939年11月21日将門が常陸国府を攻略する
939年12月将門が坂東諸国を支配下に置く(※1)
939年12月26日純友の部下が備前介藤原子高らを摂津国芦屋駅で襲う
940年1月1日東海・東山・山陽道追捕使を任ずる(※2)
940年1月19日藤原忠文を征東大将軍に任じる
940年1月30日純友を従五位下に叙することを奏上する
940年2月14日将門が平貞盛・藤原秀郷によって討たれる
940年3月2日純友から悦を申す状が届く
940年8月26日伊予・讃岐国が純友の賊船400余艘に襲われ、備前・備後の兵船が焼かれたとの知らせが届く(※3)
940年10月22日大宰府追捕使在原相安が賊に敗れたとの知らせが届く
940年11月7日周防国鋳銭司が賊のために焼かれたとの知らせが届く
940年12月19日土佐国幡多郡が海賊に襲われたとの知らせが届く
941年5月20日政府軍が純友軍を博多津で破る
941年6月20日純友が伊予国で警固使橘遠保によって討たれる

(※1)常陸国の次は下野国。次々と国府を落とした。

(※2)政府は東西同時の蜂起に驚く。純友は懐柔することにして、甥の明方を遣いに渡す。

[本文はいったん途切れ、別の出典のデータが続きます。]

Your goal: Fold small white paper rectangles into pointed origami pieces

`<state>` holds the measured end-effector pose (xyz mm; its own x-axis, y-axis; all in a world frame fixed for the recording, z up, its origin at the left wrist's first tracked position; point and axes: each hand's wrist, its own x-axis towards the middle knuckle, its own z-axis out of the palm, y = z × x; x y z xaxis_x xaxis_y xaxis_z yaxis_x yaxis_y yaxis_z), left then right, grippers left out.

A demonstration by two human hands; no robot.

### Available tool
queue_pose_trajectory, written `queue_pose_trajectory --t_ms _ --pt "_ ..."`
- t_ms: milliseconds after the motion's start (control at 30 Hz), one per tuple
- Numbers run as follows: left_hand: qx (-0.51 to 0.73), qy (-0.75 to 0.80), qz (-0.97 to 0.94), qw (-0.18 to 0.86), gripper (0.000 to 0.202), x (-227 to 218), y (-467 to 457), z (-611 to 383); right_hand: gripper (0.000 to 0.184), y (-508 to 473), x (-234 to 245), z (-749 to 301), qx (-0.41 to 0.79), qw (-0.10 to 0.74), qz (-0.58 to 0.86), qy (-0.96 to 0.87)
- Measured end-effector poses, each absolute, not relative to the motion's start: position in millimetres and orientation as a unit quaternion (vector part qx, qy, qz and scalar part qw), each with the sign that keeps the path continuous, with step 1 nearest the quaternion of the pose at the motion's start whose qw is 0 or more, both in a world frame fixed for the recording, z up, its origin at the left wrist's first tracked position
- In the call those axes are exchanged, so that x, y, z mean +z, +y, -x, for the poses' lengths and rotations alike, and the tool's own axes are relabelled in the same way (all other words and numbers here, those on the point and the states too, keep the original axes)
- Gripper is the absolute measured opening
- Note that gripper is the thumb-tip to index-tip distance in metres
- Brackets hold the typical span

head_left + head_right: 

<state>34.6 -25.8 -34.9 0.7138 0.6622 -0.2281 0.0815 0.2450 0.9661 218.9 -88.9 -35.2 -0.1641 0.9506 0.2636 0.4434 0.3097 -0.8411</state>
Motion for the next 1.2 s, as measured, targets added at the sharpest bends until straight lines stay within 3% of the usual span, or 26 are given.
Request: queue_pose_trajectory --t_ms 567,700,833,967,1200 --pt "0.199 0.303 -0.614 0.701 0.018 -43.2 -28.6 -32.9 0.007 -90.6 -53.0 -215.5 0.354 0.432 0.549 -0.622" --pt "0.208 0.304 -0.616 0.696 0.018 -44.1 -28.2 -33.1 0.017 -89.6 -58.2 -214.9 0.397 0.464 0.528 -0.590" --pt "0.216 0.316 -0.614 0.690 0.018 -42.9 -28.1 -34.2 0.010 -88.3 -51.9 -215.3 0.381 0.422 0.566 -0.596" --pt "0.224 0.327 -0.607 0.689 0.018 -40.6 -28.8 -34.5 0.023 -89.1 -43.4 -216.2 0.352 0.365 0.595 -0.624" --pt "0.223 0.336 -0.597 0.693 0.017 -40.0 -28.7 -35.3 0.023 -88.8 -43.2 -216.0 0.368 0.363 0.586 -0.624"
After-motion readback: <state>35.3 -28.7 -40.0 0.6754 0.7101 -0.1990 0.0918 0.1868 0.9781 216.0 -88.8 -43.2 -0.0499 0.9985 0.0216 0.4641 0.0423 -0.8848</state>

(※3)純友が本格的に動き出したのは8月。「将門・純友共謀説」は古くから唱えられてきたが、脚色。もし共謀していたら、将門が大暴れている時期に純友は伊予国で休んでいたりなどしないであろう。

【まとめ】

平将門→承平年間は一族同士の争いにとどまっていたが、天慶年間は次々と国府を攻撃。しかし、940年2月、藤原秀郷により討たれる。

藤原純友→940年1月に蜂起したが、本格的に動き出したのは将門が死んだ後の940年8月。将門との共謀説は否定的。一時期は大宰府を焼くまで暴れたが、941年6月、橘遠保により討たれる。

将門、純友の2人がクローズアップされているが、当時は全国的に騒乱が起きていた。

当時、関東平野は今よりも河川の領域が広く、将門も船で移動したのではないかと言われております。